Emergency conditions “can force doctors into dramatic and painful decisions connected with the rationing of limited resources that are not available to everyone at the same time,” he said.
“After having done everything organizationally possible to avoid rationing, it must always be borne in mind that difficult decisions cannot be based on presumed differences in the worth of given human lives and in the dignity of every person. Those are always equal and invaluable,” he said.
Alternatives should be considered carefully and “with an eye to justice,” he said, like “possible equivalent treatments, the sharing of resources, and the transfer of patients. … In extreme conditions, creative solutions have been found to meet pressing needs, for example, the use of one ventilator for several patients.”
Decisions on the best possible treatments should be based on “the severity of the disease, the need for care, and the expected clinical benefits, the prognosis.” He emphasized rationing must be “the last option.”

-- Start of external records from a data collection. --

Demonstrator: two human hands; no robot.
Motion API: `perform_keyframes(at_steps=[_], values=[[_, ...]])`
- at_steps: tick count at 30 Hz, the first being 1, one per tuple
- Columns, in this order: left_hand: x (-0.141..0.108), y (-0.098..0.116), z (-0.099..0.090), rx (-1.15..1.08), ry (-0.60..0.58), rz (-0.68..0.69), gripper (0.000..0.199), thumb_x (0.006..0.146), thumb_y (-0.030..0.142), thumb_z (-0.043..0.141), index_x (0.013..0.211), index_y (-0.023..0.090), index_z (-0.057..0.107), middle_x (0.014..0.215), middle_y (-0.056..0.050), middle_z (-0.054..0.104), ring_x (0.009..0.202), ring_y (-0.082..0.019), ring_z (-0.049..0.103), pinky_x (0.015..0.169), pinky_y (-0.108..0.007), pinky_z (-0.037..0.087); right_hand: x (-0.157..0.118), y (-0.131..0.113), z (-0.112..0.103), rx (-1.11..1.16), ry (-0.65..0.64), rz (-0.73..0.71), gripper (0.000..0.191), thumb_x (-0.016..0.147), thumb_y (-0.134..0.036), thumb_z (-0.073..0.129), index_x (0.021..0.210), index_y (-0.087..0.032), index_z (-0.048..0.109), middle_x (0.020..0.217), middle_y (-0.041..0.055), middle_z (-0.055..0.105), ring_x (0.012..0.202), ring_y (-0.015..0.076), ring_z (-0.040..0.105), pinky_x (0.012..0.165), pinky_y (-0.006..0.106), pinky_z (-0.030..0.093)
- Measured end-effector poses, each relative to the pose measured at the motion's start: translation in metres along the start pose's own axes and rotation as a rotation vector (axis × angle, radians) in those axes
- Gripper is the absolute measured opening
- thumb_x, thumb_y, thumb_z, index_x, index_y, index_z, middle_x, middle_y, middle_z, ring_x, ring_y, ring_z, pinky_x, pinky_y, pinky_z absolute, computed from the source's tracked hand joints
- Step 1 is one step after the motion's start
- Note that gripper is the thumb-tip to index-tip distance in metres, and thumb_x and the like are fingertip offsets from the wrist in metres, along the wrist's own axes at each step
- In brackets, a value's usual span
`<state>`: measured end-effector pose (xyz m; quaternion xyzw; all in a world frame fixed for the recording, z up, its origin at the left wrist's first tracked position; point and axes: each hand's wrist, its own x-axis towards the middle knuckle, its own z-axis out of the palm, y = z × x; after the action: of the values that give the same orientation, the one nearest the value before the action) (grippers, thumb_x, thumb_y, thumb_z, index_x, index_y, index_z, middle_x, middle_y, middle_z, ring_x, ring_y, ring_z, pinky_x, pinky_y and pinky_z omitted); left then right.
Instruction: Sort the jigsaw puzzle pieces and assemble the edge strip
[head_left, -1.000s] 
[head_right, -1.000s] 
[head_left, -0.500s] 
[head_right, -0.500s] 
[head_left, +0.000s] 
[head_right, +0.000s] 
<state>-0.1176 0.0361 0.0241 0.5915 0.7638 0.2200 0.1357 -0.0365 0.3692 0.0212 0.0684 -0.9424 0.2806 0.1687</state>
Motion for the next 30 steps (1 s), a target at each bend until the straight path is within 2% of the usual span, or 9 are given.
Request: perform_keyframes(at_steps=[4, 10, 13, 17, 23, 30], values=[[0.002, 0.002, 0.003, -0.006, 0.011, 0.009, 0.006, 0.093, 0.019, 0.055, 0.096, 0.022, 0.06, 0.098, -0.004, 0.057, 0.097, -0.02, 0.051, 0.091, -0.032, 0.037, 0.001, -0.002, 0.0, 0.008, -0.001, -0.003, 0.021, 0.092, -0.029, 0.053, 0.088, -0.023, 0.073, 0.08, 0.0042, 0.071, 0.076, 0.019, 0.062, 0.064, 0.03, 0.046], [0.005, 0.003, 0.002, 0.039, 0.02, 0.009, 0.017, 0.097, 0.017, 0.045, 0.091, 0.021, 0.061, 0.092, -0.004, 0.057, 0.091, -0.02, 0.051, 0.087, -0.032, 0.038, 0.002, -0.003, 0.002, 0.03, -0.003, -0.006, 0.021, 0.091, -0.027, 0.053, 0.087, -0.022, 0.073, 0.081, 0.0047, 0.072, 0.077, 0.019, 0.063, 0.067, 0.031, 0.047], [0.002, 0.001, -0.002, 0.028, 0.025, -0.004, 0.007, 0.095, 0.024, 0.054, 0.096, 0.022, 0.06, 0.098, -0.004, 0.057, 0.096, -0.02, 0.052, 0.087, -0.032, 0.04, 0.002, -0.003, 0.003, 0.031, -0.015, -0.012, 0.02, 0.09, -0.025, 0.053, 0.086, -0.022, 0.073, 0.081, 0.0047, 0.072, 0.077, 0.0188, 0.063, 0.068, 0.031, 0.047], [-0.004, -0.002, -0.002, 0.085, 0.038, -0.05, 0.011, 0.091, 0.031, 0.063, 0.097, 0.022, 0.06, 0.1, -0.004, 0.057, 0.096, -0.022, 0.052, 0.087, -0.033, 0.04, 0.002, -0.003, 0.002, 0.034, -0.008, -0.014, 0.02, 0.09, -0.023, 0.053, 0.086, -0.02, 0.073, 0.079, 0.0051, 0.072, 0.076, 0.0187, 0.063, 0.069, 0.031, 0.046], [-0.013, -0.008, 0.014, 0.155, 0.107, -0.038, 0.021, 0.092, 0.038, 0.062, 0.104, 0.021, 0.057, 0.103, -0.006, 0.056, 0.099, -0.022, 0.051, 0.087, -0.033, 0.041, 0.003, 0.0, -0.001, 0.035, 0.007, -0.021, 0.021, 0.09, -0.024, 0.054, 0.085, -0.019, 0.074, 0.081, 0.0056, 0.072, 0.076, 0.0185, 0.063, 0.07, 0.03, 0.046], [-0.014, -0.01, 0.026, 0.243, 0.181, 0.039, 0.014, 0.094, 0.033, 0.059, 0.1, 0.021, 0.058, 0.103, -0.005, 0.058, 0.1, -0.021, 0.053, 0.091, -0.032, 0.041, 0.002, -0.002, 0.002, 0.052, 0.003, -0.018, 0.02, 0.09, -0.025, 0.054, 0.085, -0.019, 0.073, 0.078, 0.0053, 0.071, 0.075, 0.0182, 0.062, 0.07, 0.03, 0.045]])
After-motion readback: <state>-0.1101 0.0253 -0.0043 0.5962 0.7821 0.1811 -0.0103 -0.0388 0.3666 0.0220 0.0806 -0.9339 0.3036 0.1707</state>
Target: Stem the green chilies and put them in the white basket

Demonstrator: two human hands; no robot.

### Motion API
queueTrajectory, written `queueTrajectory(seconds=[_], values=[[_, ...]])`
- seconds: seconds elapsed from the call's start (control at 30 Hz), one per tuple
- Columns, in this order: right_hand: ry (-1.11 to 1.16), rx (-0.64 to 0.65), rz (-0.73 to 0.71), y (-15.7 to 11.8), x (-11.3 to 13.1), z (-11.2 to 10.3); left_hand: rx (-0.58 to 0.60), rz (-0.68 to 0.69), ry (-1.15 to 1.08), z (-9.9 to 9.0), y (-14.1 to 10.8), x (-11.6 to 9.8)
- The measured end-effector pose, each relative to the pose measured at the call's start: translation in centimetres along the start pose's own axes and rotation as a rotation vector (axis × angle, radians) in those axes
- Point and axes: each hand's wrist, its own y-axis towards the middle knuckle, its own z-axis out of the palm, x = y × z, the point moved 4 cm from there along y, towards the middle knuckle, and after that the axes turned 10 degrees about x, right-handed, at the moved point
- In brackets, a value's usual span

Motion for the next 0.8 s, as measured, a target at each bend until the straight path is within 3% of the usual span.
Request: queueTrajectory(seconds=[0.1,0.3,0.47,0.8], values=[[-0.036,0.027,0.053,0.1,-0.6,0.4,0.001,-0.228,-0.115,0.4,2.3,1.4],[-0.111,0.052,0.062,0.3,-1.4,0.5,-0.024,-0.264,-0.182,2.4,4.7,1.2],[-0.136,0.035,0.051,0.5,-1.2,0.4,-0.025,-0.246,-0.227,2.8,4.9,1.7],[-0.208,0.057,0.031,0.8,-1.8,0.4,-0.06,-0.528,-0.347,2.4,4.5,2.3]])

Age also cannot be a factor in treatment decisions because this will lead to discrimination toward “the elderly and the most fragile,” Paglia said.
“We must never abandon the sick person, even when there are no more treatments available: palliative care, pain management and personal accompaniment are a measures that should never be overlooked,” he said.
Health care providers also cannot give advantages to the privileged and reject the vulnerable “on the basis of things like citizenship, income, politics.”
“The complexity reality and the extraordinary difficulties in which we function — how can we not think of the terrible war in Ukraine, yet another plague in addition to COVID-19 — increase the need for our shared commitment and solidarity,” he said.
“We have a duty of care and generosity as we use the resources the God had put at our disposal,” the archbishop said.
Challenges can only be answered together, he said. “This is how injustice is fought; this is how the lives of men and women, of the little ones and the elderly, of the poorest and most suffering, are given their dignity.”